Records contained in a dataset
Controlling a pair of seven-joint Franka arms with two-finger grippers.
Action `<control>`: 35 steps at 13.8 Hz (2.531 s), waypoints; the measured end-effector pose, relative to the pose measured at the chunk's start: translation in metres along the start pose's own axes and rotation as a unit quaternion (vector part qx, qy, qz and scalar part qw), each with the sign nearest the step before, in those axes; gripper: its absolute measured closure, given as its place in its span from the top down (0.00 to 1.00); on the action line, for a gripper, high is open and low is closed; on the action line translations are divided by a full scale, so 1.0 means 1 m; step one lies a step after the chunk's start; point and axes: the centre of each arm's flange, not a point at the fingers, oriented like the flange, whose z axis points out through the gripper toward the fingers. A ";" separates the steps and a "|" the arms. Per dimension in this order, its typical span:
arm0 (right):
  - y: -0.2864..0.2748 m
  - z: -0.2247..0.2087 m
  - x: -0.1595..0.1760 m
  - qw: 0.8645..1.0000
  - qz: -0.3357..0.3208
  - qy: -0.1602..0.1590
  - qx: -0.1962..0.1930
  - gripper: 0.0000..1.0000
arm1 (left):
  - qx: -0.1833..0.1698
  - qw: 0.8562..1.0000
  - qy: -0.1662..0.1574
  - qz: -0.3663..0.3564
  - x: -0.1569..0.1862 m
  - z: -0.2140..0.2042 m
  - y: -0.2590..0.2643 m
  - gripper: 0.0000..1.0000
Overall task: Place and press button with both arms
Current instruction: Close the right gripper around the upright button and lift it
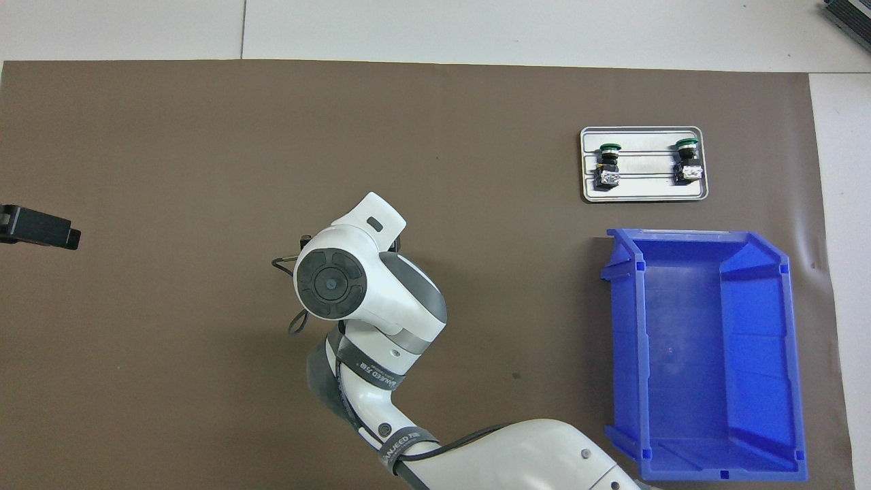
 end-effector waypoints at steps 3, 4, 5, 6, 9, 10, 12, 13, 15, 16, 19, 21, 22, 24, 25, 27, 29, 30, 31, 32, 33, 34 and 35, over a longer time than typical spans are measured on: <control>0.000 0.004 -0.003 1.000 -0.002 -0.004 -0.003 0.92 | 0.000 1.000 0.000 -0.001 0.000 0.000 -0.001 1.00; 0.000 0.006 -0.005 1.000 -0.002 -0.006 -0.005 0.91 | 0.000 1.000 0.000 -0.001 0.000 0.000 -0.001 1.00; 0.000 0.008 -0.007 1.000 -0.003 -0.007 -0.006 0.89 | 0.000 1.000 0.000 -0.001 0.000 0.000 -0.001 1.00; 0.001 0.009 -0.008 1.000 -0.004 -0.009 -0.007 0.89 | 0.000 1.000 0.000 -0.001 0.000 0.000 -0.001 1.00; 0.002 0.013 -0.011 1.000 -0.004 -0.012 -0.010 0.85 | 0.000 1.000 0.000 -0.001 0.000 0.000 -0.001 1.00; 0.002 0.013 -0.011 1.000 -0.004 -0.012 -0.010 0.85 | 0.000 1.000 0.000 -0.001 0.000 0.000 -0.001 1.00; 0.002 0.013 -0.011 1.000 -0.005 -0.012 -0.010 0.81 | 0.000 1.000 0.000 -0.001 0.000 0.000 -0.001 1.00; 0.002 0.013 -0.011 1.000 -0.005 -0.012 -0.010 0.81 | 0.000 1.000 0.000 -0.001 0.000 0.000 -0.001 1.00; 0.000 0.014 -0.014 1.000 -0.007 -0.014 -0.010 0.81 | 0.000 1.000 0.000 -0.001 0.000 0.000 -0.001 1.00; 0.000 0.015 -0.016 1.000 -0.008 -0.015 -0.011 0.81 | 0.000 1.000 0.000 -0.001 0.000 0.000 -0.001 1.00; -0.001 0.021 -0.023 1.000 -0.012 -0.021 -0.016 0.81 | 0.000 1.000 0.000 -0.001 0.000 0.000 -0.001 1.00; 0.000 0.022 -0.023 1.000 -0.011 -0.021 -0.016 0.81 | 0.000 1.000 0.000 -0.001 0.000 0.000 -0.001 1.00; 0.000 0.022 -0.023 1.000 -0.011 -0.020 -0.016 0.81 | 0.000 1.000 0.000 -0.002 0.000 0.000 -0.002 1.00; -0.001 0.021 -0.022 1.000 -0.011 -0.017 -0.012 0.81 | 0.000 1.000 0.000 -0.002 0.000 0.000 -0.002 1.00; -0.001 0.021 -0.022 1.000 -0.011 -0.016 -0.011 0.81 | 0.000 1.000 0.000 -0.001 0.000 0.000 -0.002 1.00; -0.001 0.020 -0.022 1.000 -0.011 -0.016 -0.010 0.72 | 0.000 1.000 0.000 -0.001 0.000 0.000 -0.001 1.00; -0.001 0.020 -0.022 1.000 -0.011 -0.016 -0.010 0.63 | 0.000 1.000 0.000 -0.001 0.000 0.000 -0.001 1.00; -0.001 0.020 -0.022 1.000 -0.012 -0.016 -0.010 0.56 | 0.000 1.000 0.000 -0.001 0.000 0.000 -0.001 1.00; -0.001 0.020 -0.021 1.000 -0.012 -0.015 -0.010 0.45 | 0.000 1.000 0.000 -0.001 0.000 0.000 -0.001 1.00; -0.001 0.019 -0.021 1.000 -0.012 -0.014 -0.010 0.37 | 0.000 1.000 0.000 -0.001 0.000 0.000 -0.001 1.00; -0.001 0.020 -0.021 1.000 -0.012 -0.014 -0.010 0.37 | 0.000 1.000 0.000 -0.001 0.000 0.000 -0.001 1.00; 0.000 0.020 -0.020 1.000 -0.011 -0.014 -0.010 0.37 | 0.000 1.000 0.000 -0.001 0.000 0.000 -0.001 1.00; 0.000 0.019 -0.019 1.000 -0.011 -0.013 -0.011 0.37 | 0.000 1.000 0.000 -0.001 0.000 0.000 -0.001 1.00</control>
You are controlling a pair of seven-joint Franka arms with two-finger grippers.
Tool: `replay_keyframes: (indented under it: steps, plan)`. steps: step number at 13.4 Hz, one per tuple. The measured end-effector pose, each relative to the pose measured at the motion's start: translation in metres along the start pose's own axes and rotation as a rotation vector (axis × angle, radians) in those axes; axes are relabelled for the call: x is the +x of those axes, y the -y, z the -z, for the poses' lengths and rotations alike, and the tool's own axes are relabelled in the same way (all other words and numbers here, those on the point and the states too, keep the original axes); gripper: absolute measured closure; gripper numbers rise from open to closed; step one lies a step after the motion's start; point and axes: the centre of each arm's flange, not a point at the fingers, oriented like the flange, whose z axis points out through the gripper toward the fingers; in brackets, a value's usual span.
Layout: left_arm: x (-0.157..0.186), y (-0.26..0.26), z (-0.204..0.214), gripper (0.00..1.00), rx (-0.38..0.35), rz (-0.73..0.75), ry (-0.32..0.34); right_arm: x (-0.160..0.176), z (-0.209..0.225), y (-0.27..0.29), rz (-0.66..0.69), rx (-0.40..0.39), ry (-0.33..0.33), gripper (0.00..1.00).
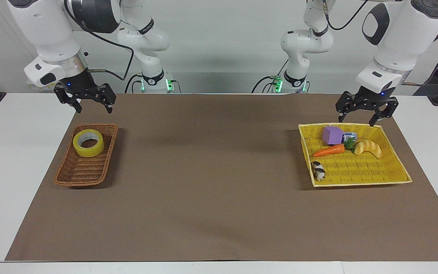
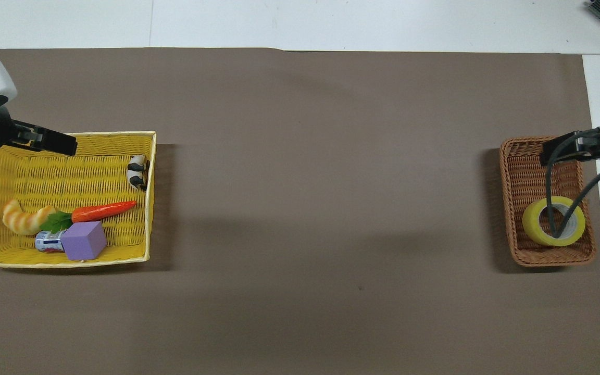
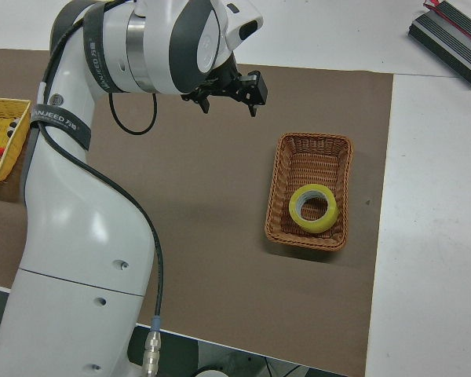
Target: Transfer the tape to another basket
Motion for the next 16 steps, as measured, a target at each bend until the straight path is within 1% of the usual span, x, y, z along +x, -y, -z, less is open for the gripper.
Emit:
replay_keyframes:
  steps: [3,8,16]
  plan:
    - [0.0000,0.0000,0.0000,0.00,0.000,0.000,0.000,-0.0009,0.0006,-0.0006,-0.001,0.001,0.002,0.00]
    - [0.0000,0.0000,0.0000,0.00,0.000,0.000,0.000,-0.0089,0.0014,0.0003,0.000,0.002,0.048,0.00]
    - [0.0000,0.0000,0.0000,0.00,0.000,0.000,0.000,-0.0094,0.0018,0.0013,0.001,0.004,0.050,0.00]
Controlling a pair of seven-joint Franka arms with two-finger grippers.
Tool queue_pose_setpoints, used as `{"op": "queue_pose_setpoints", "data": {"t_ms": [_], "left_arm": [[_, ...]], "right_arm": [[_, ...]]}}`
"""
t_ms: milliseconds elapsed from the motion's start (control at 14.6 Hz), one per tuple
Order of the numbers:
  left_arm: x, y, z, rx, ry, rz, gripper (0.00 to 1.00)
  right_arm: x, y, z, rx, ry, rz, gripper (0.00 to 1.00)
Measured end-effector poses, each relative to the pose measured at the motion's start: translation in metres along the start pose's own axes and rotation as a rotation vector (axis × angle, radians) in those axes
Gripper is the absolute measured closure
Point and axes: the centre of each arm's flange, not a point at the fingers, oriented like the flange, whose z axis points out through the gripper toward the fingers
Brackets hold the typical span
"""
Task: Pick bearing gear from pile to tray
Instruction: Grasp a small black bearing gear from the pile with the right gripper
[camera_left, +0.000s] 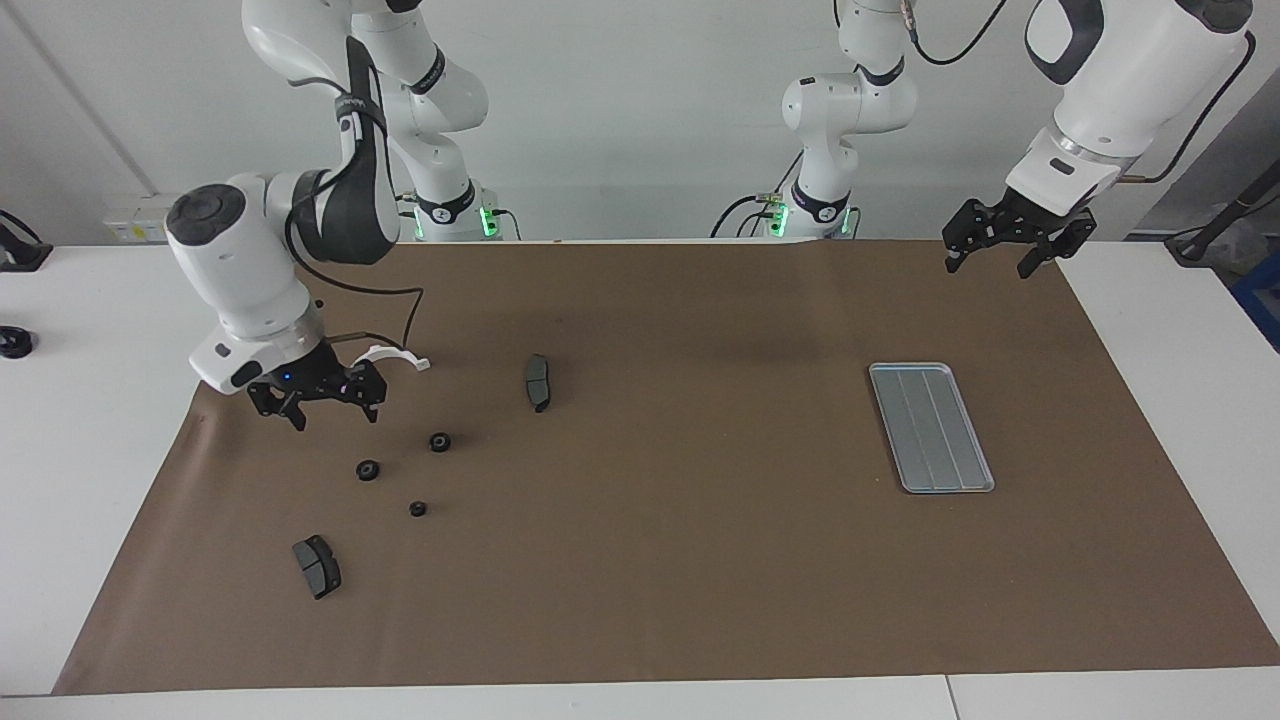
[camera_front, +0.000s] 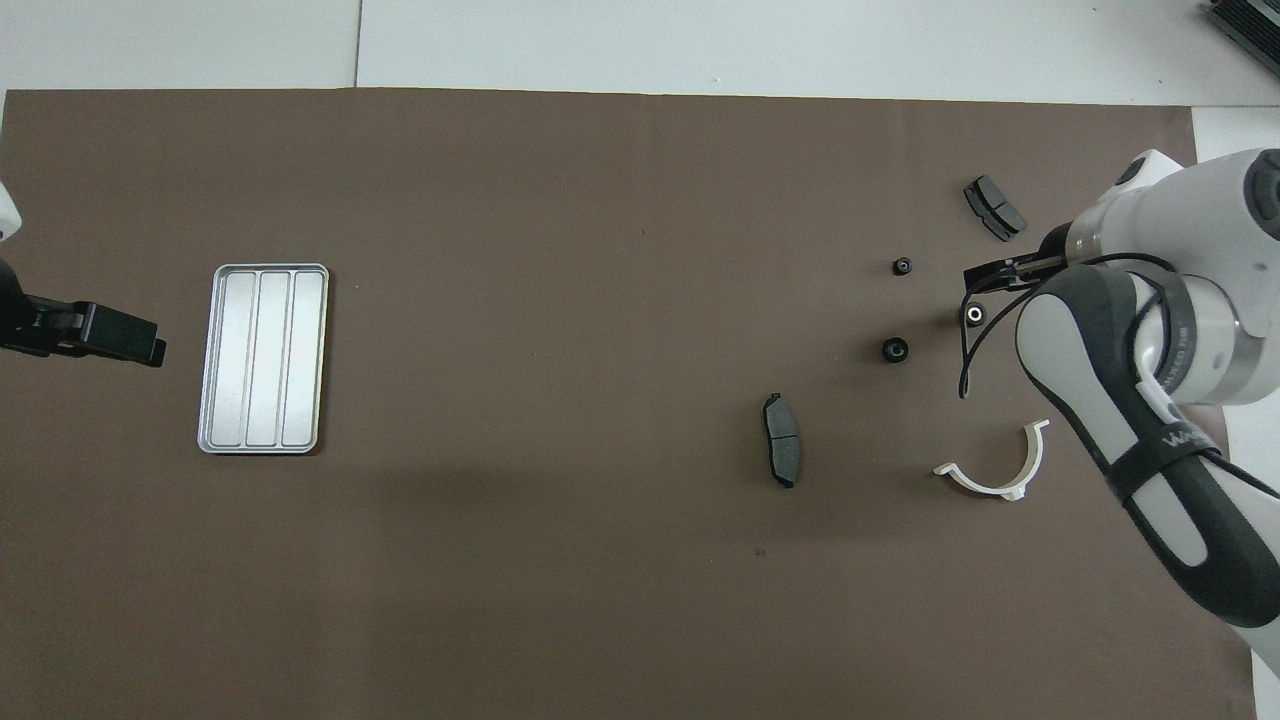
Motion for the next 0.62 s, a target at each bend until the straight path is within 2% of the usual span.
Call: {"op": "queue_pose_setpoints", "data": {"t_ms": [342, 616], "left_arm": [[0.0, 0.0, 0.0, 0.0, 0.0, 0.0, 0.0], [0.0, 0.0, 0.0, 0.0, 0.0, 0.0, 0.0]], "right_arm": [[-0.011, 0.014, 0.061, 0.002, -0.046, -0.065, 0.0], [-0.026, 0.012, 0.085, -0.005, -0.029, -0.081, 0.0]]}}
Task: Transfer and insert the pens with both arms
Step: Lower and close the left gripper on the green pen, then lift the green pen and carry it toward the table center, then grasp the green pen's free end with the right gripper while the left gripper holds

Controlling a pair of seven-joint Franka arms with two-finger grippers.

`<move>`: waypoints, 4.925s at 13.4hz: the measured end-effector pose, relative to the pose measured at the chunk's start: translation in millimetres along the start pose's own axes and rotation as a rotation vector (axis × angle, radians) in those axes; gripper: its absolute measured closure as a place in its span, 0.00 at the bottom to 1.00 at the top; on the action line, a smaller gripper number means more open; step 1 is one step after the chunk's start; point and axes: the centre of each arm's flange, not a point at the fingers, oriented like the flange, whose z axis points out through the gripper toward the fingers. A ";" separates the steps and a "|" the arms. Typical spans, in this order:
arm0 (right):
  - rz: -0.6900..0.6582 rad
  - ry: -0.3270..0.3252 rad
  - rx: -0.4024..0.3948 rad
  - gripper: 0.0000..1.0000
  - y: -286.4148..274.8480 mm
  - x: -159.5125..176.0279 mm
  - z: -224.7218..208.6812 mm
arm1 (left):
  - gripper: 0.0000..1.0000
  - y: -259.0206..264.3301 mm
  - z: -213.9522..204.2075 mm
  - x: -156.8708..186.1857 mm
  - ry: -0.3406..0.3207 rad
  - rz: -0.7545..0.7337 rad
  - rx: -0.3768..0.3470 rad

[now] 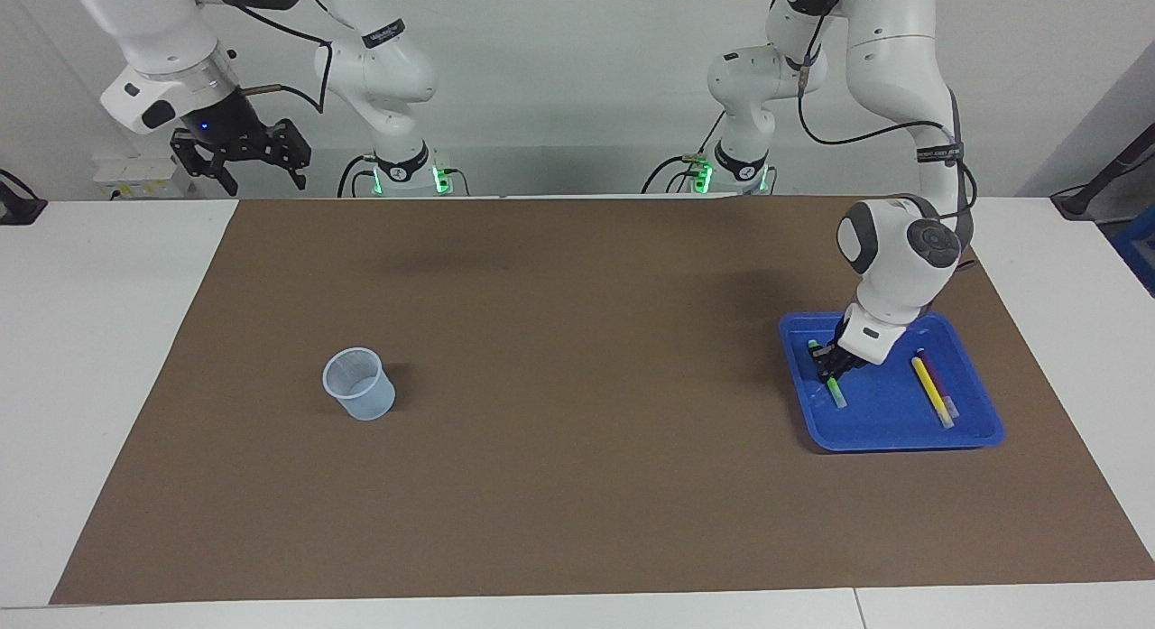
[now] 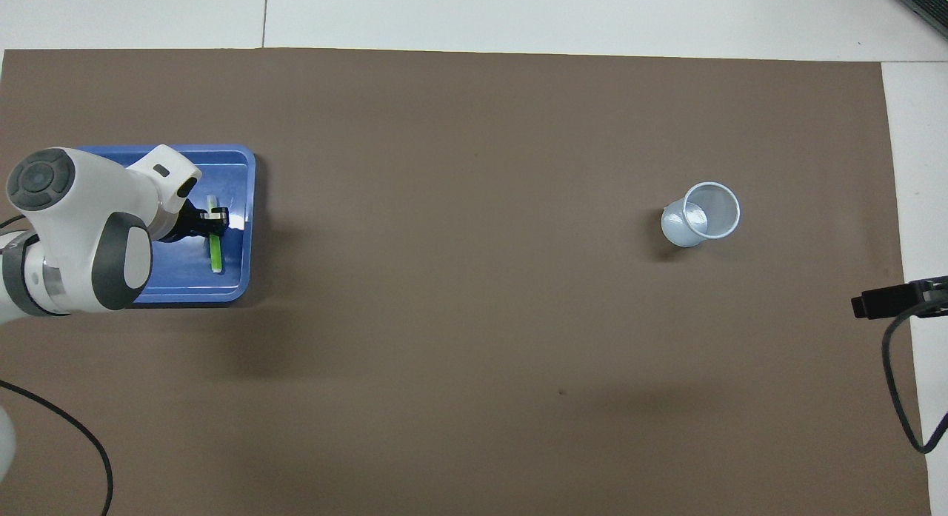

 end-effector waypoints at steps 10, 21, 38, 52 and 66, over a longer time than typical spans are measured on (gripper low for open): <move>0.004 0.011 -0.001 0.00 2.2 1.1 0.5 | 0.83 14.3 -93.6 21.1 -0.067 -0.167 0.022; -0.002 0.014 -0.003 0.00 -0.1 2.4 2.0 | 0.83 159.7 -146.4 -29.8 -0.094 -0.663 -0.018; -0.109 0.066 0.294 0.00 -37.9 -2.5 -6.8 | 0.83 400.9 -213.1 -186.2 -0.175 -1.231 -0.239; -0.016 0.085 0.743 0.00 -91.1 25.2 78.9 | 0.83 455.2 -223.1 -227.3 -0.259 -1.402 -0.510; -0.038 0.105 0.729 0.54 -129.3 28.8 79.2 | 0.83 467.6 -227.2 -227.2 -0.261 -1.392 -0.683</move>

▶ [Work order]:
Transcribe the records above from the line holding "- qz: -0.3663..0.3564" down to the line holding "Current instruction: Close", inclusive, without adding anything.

▶ [Task answer]:
  - qz: -0.3663..0.3564
  - x: -0.1569..0.1862 m
  - z: -0.2140..0.2042 m
  - y: -0.2590..0.2643 m
  - gripper: 0.0000..1.0000
Overall task: Place and press button with both arms
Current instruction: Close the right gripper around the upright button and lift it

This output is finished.